Try it: Every record below should be retyped exactly, and no picture should appear in the copy.

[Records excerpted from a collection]
·····
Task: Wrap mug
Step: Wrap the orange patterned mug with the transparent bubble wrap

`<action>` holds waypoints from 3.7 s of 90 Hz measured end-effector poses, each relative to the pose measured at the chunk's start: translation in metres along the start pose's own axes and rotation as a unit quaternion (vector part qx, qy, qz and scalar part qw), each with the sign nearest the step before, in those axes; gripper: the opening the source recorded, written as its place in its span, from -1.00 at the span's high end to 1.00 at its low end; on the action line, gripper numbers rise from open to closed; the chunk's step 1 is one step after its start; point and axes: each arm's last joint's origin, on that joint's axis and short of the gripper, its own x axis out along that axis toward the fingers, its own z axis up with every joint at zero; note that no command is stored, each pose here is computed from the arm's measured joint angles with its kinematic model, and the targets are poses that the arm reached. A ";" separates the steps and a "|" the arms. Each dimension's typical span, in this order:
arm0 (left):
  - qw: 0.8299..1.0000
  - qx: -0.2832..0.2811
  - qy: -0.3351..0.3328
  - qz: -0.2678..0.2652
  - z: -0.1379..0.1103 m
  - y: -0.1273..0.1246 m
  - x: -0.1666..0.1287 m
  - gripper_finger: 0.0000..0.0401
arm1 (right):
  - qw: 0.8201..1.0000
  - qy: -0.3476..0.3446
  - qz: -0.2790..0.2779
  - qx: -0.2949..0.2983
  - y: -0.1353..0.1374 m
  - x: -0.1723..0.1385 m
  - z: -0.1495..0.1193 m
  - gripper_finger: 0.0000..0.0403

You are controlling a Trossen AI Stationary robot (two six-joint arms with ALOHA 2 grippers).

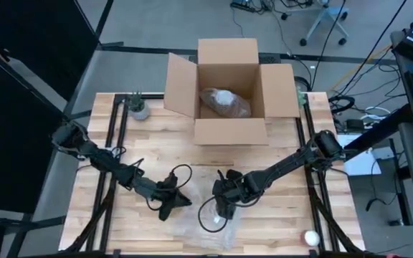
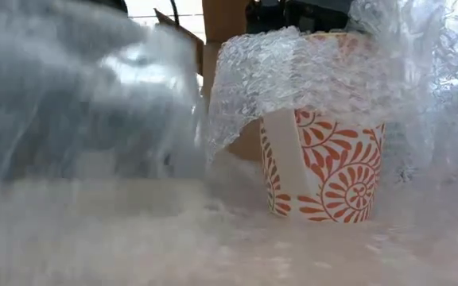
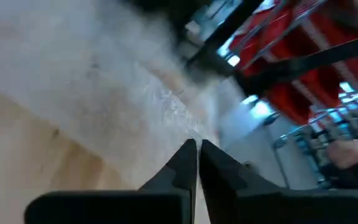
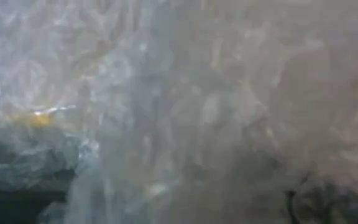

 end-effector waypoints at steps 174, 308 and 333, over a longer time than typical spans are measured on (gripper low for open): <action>0.993 0.114 0.017 0.027 0.028 0.024 0.086 1.00 | 0.997 0.038 -0.039 -0.054 0.017 -0.108 0.064 0.05; 0.993 0.114 0.010 0.014 0.029 0.024 0.087 1.00 | 0.998 -0.025 -0.054 -0.008 0.019 -0.018 -0.002 0.05; 0.993 0.116 0.011 0.016 0.029 0.024 0.087 1.00 | 0.998 0.012 -0.021 -0.053 0.033 -0.046 0.016 0.05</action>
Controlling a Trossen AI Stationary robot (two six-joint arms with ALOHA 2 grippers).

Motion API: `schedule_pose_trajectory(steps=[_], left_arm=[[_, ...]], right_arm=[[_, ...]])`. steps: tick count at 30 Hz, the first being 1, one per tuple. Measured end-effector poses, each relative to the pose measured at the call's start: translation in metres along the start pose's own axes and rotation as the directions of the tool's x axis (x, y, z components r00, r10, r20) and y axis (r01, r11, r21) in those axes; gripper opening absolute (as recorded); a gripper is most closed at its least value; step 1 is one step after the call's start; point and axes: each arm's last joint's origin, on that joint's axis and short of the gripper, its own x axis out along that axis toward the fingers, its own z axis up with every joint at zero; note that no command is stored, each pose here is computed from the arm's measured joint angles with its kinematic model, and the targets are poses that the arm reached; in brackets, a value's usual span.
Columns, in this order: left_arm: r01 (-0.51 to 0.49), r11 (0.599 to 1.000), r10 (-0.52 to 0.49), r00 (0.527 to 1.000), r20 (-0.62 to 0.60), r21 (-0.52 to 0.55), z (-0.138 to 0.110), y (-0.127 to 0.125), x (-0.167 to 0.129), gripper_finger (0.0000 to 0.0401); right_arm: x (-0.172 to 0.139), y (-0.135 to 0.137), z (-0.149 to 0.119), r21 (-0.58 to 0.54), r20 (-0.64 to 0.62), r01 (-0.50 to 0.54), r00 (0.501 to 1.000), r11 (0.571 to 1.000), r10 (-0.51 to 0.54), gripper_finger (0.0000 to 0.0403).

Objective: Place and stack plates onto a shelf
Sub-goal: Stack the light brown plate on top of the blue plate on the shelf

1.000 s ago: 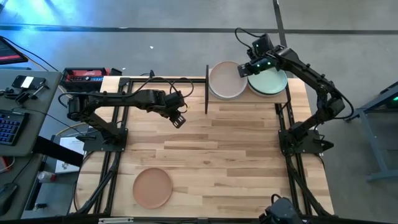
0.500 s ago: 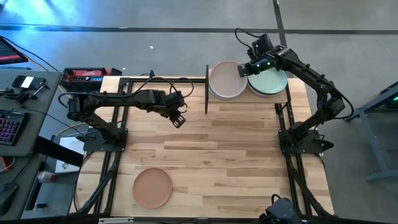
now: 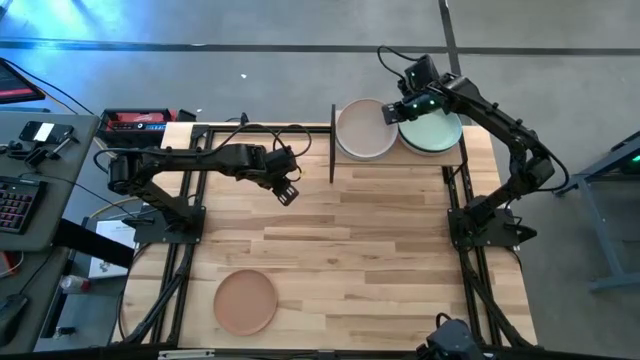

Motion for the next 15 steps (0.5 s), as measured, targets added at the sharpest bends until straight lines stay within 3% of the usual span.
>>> schedule_pose_trajectory(steps=[15], left_arm=[[0.000,1.000,0.000,1.000,0.000,0.000,0.0000,0.0000,0.0000,0.0115]], right_arm=[[-0.0002,-0.0005,-0.0013,-0.001,-0.013,0.004,1.000,1.000,-0.004,0.0001]])
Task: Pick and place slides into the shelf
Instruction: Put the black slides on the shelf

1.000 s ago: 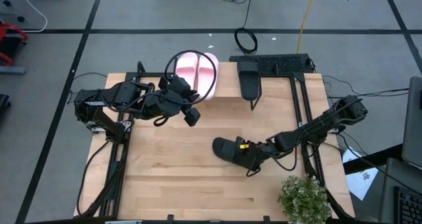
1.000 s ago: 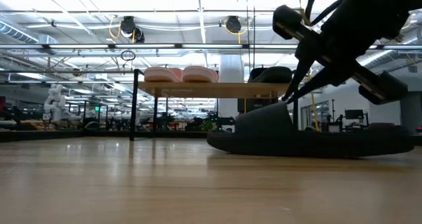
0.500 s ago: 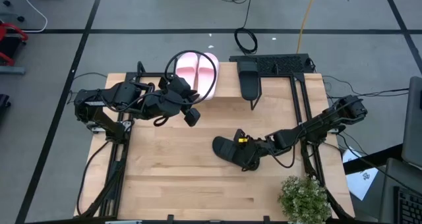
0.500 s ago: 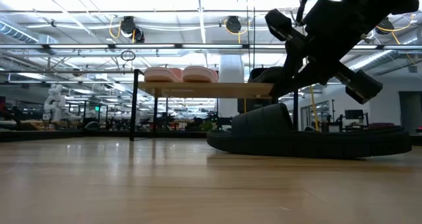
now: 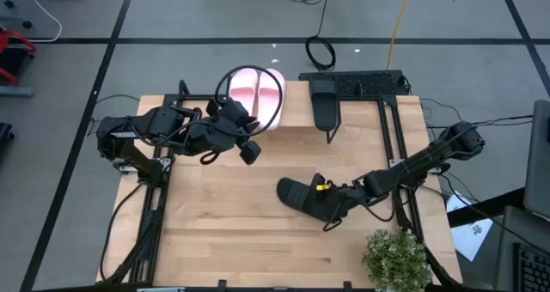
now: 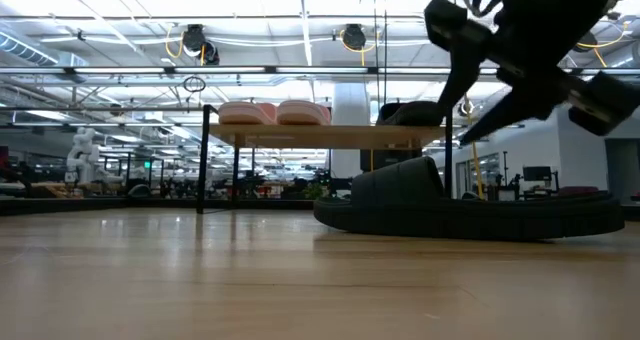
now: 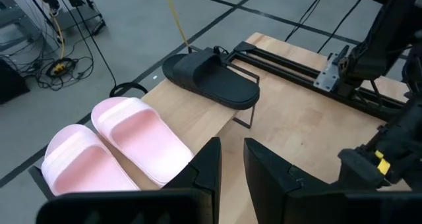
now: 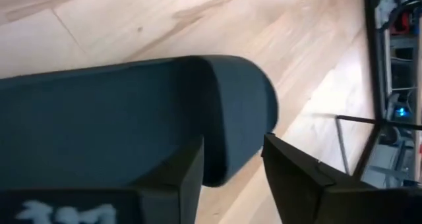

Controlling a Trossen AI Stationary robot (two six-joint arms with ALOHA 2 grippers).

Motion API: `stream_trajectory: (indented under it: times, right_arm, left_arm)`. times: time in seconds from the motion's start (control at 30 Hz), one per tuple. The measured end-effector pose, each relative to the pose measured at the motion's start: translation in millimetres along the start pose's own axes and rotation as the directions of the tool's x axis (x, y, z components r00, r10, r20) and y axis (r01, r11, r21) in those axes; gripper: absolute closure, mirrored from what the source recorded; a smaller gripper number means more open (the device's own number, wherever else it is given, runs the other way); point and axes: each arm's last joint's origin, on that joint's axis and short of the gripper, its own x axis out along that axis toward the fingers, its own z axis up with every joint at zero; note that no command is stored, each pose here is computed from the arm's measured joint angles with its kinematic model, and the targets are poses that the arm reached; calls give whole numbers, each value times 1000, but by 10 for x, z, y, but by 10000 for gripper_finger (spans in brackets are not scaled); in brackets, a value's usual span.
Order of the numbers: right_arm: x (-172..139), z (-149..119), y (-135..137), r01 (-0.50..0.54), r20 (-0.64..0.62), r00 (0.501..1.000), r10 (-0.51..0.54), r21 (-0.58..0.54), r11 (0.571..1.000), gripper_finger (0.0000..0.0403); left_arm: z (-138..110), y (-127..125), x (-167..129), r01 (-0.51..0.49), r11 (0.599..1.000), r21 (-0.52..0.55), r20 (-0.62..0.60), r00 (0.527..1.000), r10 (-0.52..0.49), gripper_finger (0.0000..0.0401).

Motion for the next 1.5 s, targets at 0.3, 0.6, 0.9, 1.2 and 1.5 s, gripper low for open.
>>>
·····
Answer for the task:
Task: Wrap mug
Step: Wrap the orange patterned mug with the transparent bubble wrap

`<action>` holds waypoints from 3.7 s of 90 Hz measured end-effector poses, each relative to the pose measured at the chunk's start: translation in metres along the start pose's own axes and rotation as a unit quaternion (vector part qx, qy, qz and scalar part qw), each with the sign nearest the step before, in those axes; gripper: the opening the source recorded, written as its place in its span, from -1.00 at the span's high end to 1.00 at its low end; on the action line, gripper numbers rise from open to closed; the chunk's step 1 is one step after its start; point and axes: each arm's last joint's origin, on that joint's axis and short of the gripper, its own x axis out along that axis toward the fingers, its own z axis up with every joint at zero; note that no command is stored, each pose here is computed from the arm's measured joint angles with its kinematic model, and the targets are poses that the arm reached. A ";" separates the steps and a "|" the arms. Each dimension's typical span, in this order:
arm0 (left):
  - qw: 0.8299..1.0000
  - qx: -0.2832..0.2811
  - qy: -0.3351..0.3328
  - qz: -0.2678..0.2652
  - z: -0.1379..0.1103 m
  - y: -0.1273..0.1246 m
  - x: -0.1666..0.1287 m
  - gripper_finger: 0.0000..0.0401
arm1 (right):
  - qw: 0.8201..1.0000
  - qy: -0.3476..0.3446
  - qz: -0.2790..0.2779
  - qx: -0.2949..0.2983
  - y: -0.1353..0.1374 m
  - x: -0.1723..0.1385 m
  - z: -0.1495..0.1193 m
  - gripper_finger: 0.0000..0.0403

You are controlling a Trossen AI Stationary robot (two six-joint arms with ALOHA 2 grippers).


 end-effector waypoints at steps 174, 308 and 333, over a longer time than typical spans are measured on (gripper low for open): <action>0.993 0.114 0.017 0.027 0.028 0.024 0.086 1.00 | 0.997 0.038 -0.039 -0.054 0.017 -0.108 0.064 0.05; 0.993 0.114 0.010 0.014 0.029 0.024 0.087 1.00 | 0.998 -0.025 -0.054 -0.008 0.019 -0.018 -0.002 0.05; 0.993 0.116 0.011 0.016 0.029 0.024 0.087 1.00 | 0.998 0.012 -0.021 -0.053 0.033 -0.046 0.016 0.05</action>
Controlling a Trossen AI Stationary robot (two six-joint arms with ALOHA 2 grippers).

Motion API: `schedule_pose_trajectory(steps=[_], left_arm=[[_, ...]], right_arm=[[_, ...]])`. steps: tick count at 30 Hz, the first being 1, one per tuple. Measured end-effector poses, each relative to the pose measured at the call's start: translation in metres along the start pose's own axes and rotation as the directions of the tool's x axis (x, y, z components r00, r10, r20) and y axis (r01, r11, r21) in those axes; gripper opening absolute (as recorded); a gripper is most closed at its least value; step 1 is one step after the call's start; point and axes: each arm's last joint's origin, on that joint's axis and short of the gripper, its own x axis out along that axis toward the fingers, its own z axis up with every joint at zero; note that no command is stored, each pose here is computed from the arm's measured joint angles with its kinematic model, and the targets are poses that the arm reached; in brackets, a value's usual span.
Columns, in this order: left_arm: r01 (-0.51 to 0.49), r11 (0.599 to 1.000), r10 (-0.52 to 0.49), r00 (0.527 to 1.000), r20 (-0.62 to 0.60), r21 (-0.52 to 0.55), z (-0.138 to 0.110), y (-0.127 to 0.125), x (-0.167 to 0.129), gripper_finger (0.0000 to 0.0401); right_arm: x (-0.172 to 0.139), y (-0.135 to 0.137), z (-0.149 to 0.119), r21 (-0.58 to 0.54), r20 (-0.64 to 0.62), r01 (-0.50 to 0.54), r00 (0.501 to 1.000), r11 (0.571 to 1.000), r10 (-0.51 to 0.54), gripper_finger (0.0000 to 0.0403).

Objective: Place and stack plates onto a shelf
Sub-goal: Stack the light brown plate on top of the blue plate on the shelf

1.000 s ago: 
0.500 s ago: 
now: 

Motion for the next 15 steps (0.5 s), as measured, targets added at the sharpest bends until straight lines stay within 3% of the usual span.
>>> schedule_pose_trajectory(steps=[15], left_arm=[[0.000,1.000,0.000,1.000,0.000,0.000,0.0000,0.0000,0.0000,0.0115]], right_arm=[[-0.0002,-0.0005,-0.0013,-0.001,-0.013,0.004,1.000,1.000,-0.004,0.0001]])
Task: Pick and place slides into the shelf
Instruction: Put the black slides on the shelf

1.000 s ago: 
1.000 s ago: 
0.500 s ago: 
0.500 s ago: 
now: 
now: 
now: 
now: 

Controlling a Trossen AI Stationary robot (two six-joint arms with ALOHA 2 grippers).

Motion API: `stream_trajectory: (indented under it: times, right_arm, left_arm)`. times: time in seconds from the motion's start (control at 30 Hz), one per tuple. The measured end-effector pose, each relative to the pose measured at the motion's start: translation in millimetres along the start pose's own axes and rotation as the directions of the tool's x axis (x, y, z components r00, r10, r20) and y axis (r01, r11, r21) in those axes; gripper: absolute closure, mirrored from what the source recorded; a smaller gripper number means more open (the device's own number, wherever else it is given, runs the other way); point and axes: each arm's last joint's origin, on that joint's axis and short of the gripper, its own x axis out along that axis toward the fingers, its own z axis up with every joint at zero; note that no command is stored, each pose here is computed from the arm's measured joint angles with its kinematic model, and the targets are poses that the arm reached; calls give whole numbers, each value times 1000, but by 10 for x, z, y, but by 10000 for gripper_finger (spans in brackets are not scaled); in brackets, a value's usual span.
Order of the numbers: right_arm: x (-172..139), z (-149..119), y (-135..137), r01 (-0.50..0.54), r20 (-0.64..0.62), r00 (0.501..1.000), r10 (-0.51..0.54), r21 (-0.58..0.54), r11 (0.571..1.000), gripper_finger (0.0000..0.0403); left_arm: z (-138..110), y (-127..125), x (-167..129), r01 (-0.51..0.49), r11 (0.599..1.000), r21 (-0.52..0.55), r20 (-0.62..0.60), r00 (0.527..1.000), r10 (-0.52..0.49), gripper_finger (0.0000..0.0401).

Motion for the next 1.5 s, targets at 0.3, 0.6, 0.9, 1.2 and 1.5 s, gripper low for open.
>>>

Nothing else belongs in this output.